§ **Directions for this task**:
Beginning with the line that contains "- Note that" in the material below, print each line exactly until the line that contains "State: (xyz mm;" has been printed, then stop.

§ **Information shown**:

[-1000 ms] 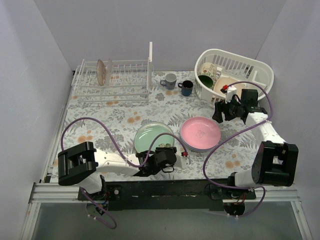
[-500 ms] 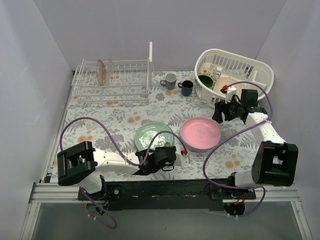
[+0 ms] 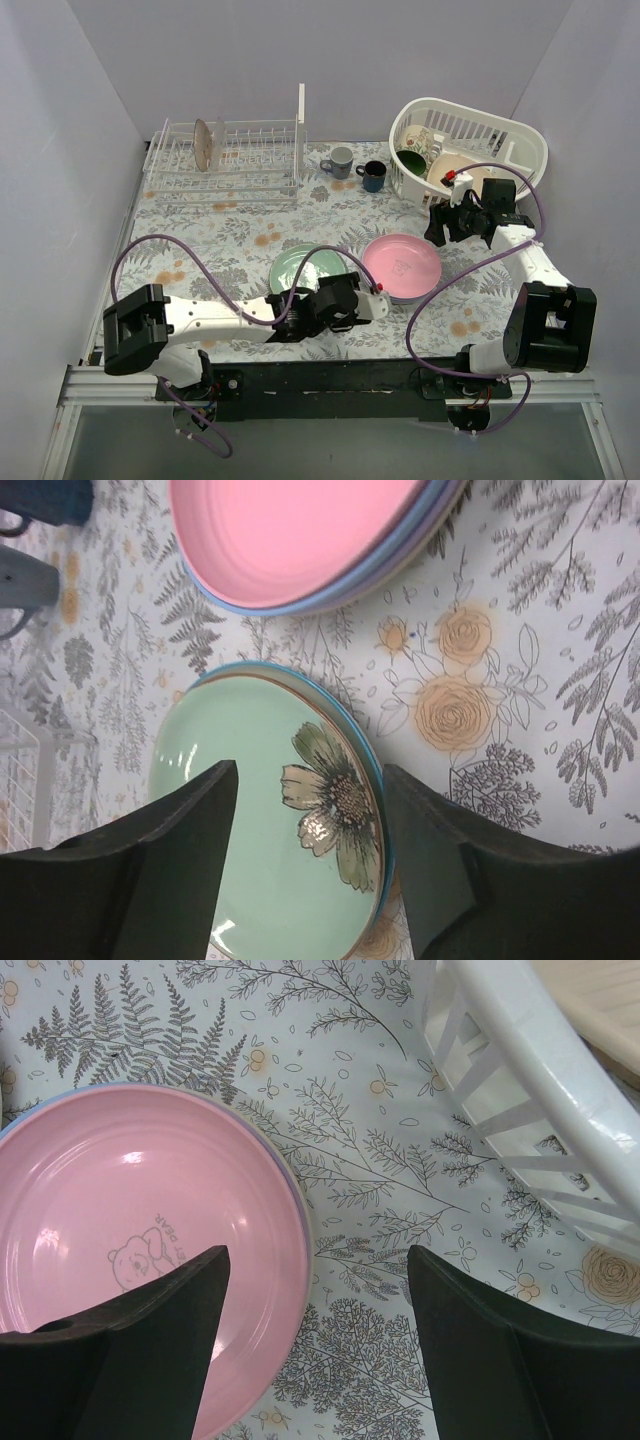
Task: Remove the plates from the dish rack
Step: Place the plate at the center of the board, then unload the plate from the dish rack.
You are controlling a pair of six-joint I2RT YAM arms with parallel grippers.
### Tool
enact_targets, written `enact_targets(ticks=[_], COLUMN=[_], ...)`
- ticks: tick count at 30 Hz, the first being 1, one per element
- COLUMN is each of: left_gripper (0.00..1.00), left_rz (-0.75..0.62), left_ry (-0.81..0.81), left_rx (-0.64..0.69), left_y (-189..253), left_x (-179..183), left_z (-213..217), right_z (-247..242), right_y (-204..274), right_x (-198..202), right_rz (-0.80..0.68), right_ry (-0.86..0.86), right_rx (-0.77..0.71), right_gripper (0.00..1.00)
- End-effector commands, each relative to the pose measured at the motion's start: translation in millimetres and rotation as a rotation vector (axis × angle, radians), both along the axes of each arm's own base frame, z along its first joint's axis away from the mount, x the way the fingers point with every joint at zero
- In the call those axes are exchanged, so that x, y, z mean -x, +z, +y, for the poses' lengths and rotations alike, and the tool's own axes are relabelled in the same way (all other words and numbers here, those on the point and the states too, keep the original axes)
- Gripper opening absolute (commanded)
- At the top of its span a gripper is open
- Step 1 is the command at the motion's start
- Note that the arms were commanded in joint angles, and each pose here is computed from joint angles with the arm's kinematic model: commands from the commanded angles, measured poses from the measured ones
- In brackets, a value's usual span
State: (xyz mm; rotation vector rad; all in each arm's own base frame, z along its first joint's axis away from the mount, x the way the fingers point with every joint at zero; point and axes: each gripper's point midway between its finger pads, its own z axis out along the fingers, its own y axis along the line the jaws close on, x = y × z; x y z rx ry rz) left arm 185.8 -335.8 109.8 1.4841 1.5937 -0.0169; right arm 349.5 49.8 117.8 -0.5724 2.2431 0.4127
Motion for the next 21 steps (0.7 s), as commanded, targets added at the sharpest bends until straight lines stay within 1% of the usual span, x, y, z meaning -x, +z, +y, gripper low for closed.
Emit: enact_targets(ticks=[1,3,5,7,8,9,10,11,12,14,15,17,18,20,21], left_gripper=[0.64,0.68,0.71,0.75,0.81,0.83,0.85,0.87,0.89,0.91,0.93,0.93,0.93,0.94,0.94], left_rz=[-0.039,-0.038,-0.05,-0.077,-0.096,-0.105,-0.104,-0.111,-0.103,-0.095,-0.119,-0.106,-0.127,-0.116,-0.137], left_ry=[0.057,0.111,0.152,0.23,0.256,0.317,0.335,0.359,0.425,0.464,0.521,0.551,0.597,0.607,0.645], left_rx=[0.172,0.221,0.293,0.343,0.385,0.411,0.436,0.481,0.519,0.572,0.607,0.66,0.693,0.733,0.752], left_y=[68.0,84.5,110.0,126.4,141.8,149.2,155.9,172.0,178.1,191.5,208.0,221.0,234.6,244.5,253.3], left_x=[-14.0,-28.6,-43.5,-71.6,-83.7,-104.3,-114.4,-126.6,-147.6,-166.6,-185.9,-199.6,-214.0,-223.6,-235.2], left_z=[-11.6,-8.4,-7.4,4.4,6.3,20.2,24.4,29.6,46.4,60.4,82.3,98.6,121.7,138.4,161.8], right_z=[0.5,0.4,0.2,0.6,0.5,0.1,-1.2,-1.8,-2.4,-4.8,-4.4,-4.5,-3.6,-2.3,-1.0], right_y=[4.2,5.5,6.9,9.1,12.2,14.3,14.8,19.8,21.5,25.9,27.2,28.5,28.9,28.9,27.9], right_x=[-5.5,-6.2,-6.2,-6.4,-6.2,-6.9,-6.4,-7.0,-7.3,-7.4,-7.1,-6.6,-6.1,-6.6,-6.0], right_rz=[-0.033,-0.038,-0.042,-0.049,-0.058,-0.066,-0.072,-0.092,-0.1,-0.12,-0.123,-0.129,-0.125,-0.119,-0.111], right_ry=[0.013,0.013,0.011,0.009,0.006,0.001,-0.007,-0.014,-0.02,-0.037,-0.038,-0.042,-0.041,-0.037,-0.033], right_rx=[-0.008,-0.008,-0.007,-0.011,-0.011,-0.01,-0.005,-0.004,-0.003,0.005,0.002,0.0,-0.006,-0.013,-0.017], right_gripper=[0.8,0.8,0.8,0.8,0.8,0.8,0.8,0.8,0.8,0.8,0.8,0.8,0.8,0.8,0.8])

§ **The completed task**:
- Note that the arms were commanded in joint angles, and each pose here is computed from joint angles with the arm's kinematic model: commands from the commanded angles, measured poses from the measured ones
- In brackets, a value's usual span
State: (xyz mm; rotation vector rad; all in each arm's own base frame, z along its first joint's axis away from the mount, x the way the fingers point with every joint at zero; point and axes: each gripper's point midway between its finger pads, its own z axis out along the fingers, its own y axis along the line the jaws close on, x = y × z; x y z rx ry rz) left arm 185.8 -335.8 109.8 1.4841 1.5937 -0.0169; right arm 349.5 49.8 117.8 -0.5724 2.2431 0.4127

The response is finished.